Print out the full listing, exactly.
Top of RECORDED DATA
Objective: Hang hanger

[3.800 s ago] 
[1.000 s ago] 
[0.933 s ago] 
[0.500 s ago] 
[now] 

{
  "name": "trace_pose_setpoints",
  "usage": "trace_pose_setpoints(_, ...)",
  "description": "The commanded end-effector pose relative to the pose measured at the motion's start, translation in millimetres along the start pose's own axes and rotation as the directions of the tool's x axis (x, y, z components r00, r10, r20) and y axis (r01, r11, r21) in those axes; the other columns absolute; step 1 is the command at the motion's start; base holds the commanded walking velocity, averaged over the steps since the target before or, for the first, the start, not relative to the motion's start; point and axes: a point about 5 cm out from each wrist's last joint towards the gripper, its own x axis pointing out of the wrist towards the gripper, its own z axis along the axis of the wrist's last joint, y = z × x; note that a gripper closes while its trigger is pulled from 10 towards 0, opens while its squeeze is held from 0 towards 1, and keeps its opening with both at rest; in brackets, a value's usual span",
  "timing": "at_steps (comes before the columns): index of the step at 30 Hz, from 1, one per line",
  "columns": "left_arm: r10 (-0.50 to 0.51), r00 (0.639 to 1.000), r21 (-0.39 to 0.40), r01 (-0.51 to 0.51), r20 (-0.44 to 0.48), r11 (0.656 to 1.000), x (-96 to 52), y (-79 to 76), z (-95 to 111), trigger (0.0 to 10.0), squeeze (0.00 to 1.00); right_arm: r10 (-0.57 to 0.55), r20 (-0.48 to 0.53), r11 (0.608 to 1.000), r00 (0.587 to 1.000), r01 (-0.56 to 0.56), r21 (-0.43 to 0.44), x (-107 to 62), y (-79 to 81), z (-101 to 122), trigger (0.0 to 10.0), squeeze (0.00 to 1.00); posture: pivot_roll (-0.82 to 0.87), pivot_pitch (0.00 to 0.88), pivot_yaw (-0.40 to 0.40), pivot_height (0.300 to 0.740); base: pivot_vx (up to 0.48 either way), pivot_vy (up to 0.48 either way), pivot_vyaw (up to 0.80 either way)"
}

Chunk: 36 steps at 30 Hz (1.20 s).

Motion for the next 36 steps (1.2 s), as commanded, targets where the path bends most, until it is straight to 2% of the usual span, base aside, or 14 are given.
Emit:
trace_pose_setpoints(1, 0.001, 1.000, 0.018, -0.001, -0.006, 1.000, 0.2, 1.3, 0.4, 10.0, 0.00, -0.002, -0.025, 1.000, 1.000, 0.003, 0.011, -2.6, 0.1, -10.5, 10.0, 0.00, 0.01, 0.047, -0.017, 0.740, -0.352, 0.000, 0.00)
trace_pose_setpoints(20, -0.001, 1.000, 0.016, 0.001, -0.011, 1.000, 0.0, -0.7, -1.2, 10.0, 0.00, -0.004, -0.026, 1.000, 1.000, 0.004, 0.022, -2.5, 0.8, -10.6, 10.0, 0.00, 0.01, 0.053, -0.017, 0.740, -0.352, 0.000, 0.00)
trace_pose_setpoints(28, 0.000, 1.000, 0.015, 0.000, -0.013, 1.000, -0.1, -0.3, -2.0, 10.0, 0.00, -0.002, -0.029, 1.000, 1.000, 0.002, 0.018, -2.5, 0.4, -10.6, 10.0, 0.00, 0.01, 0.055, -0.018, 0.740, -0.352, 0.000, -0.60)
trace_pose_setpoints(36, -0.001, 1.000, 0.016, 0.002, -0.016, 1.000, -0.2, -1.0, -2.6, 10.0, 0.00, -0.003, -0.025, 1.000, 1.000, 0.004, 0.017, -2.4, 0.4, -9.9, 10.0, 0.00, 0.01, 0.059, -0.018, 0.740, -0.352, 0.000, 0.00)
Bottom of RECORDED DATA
# RESPONSE TO THE TASK
Objective: Hang hanger

[3.800 s ago] 
[1.000 s ago] 
[0.933 s ago] 
[0.500 s ago] 
[now] 

{
  "name": "trace_pose_setpoints",
  "usage": "trace_pose_setpoints(_, ...)",
  "description": "The commanded end-effector pose relative to the pose measured at the motion's start, translation in millimetres along the start pose's own axes and rotation as the directions of the tool's x axis (x, y, z components r00, r10, r20) and y axis (r01, r11, r21) in those axes; the other columns absolute; step 1 is the command at the motion's start; base holds the commanded walking velocity, averaged over the steps since the target before or, for the first, the start, not relative to the motion's start; point and axes: a point about 5 cm out from each wrist's last joint towards the gripper, its own x axis pointing out of the wrist towards the gripper, its own z axis along the axis of the wrist's last joint, y = z × x; note that a gripper closes while its trigger is pulled from 10 towards 0, opens while its squeeze is held from 0 towards 1, and keeps its opening with both at rest; in brackets, a value's usual span",
  "timing": "at_steps (comes before the columns): index of the step at 30 Hz, from 1, one per line",
  "columns": "left_arm: r10 (-0.50 to 0.51), r00 (0.639 to 1.000), r21 (-0.39 to 0.40), r01 (-0.51 to 0.51), r20 (-0.44 to 0.48), r11 (0.656 to 1.000), x (-96 to 52), y (-79 to 76), z (-95 to 111), trigger (0.0 to 10.0), squeeze (0.00 to 1.00); right_arm: r10 (-0.57 to 0.55), r20 (-0.48 to 0.53), r11 (0.608 to 1.000), r00 (0.587 to 1.000), r01 (-0.56 to 0.56), r21 (-0.43 to 0.44), x (-107 to 62), y (-79 to 81), z (-101 to 122), trigger (0.0 to 10.0), squeeze (0.00 to 1.00); posture: pivot_roll (-0.82 to 0.87), pivot_pitch (0.00 to 0.88), pivot_yaw (-0.40 to 0.40), pivot_height (0.300 to 0.740); base: pivot_vx (up to 0.48 either way), pivot_vy (up to 0.48 either way), pivot_vyaw (up to 0.80 either way)"
}

Chunk: 36 steps at 30 Hz (1.20 s).

Motion for the next 36 steps (1.2 s), as commanded, targets where the path bends most, until it is straight to 2% of the usual span, base aside, or 14 are given.
Emit:
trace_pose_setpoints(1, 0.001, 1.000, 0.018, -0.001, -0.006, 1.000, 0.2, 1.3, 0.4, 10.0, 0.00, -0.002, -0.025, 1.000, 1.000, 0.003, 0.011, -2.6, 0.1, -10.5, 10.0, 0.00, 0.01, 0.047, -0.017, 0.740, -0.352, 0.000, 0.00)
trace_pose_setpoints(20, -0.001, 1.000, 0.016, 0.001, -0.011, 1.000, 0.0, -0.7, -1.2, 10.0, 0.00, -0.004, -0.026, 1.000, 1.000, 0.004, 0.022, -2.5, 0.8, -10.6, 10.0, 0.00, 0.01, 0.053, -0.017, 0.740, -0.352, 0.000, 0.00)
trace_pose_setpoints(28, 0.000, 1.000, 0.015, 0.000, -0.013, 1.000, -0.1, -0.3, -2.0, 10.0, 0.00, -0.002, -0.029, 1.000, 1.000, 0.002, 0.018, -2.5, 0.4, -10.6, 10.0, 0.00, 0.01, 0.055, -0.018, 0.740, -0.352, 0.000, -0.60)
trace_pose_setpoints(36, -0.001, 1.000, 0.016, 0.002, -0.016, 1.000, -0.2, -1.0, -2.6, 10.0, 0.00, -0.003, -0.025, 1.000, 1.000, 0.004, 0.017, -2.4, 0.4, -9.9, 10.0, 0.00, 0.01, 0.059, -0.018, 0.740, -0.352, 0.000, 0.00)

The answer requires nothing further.